A complete response lists each line of the data below that includes the word "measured".

• • • • • • •

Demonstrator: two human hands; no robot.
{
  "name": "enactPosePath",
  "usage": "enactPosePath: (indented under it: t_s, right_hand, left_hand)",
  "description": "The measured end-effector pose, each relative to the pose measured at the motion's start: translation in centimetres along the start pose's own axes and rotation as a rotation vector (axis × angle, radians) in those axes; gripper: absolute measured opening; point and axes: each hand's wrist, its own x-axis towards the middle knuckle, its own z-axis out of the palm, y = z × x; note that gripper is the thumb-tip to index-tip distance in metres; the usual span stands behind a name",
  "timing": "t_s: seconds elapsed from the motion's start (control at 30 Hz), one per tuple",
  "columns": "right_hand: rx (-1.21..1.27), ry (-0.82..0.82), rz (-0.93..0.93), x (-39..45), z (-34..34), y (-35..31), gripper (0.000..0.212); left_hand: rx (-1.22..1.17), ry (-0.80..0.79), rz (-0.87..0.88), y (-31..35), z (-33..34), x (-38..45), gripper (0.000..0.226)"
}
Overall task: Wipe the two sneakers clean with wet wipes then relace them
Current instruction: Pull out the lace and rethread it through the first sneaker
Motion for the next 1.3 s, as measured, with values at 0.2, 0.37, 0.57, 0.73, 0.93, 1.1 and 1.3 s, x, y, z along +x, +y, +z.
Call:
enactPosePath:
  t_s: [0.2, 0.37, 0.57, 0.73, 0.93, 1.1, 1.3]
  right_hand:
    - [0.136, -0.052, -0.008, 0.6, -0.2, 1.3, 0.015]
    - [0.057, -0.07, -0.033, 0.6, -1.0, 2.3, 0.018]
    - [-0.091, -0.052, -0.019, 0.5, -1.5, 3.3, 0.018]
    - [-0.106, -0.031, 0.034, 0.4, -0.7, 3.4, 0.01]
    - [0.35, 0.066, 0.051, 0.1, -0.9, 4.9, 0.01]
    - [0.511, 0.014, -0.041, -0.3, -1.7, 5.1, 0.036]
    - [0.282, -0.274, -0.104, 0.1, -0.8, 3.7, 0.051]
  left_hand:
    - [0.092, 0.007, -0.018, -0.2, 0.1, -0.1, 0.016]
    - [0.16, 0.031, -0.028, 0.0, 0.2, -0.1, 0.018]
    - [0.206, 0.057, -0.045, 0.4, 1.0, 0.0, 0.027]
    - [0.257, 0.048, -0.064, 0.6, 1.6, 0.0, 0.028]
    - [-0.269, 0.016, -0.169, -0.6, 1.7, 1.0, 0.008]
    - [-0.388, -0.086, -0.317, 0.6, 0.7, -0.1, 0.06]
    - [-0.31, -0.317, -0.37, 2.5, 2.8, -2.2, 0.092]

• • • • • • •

> **TASK RESPONSE**
  "description": "The measured end-effector pose, each relative to the pose measured at the motion's start: translation in centimetres along the start pose's own axes and rotation as a rotation vector (axis × angle, radians) in those axes; gripper: absolute measured opening; point and axes: each hand's wrist, its own x-axis towards the middle knuckle, its own z-axis out of the palm, y = z × x; note that gripper is the thumb-tip to index-tip distance in metres; the usual span stands behind a name",
Motion for the next 1.3 s, as measured, with values at 0.2, 0.37, 0.57, 0.73, 0.93, 1.1 and 1.3 s, x, y, z along +x, +y, +z.

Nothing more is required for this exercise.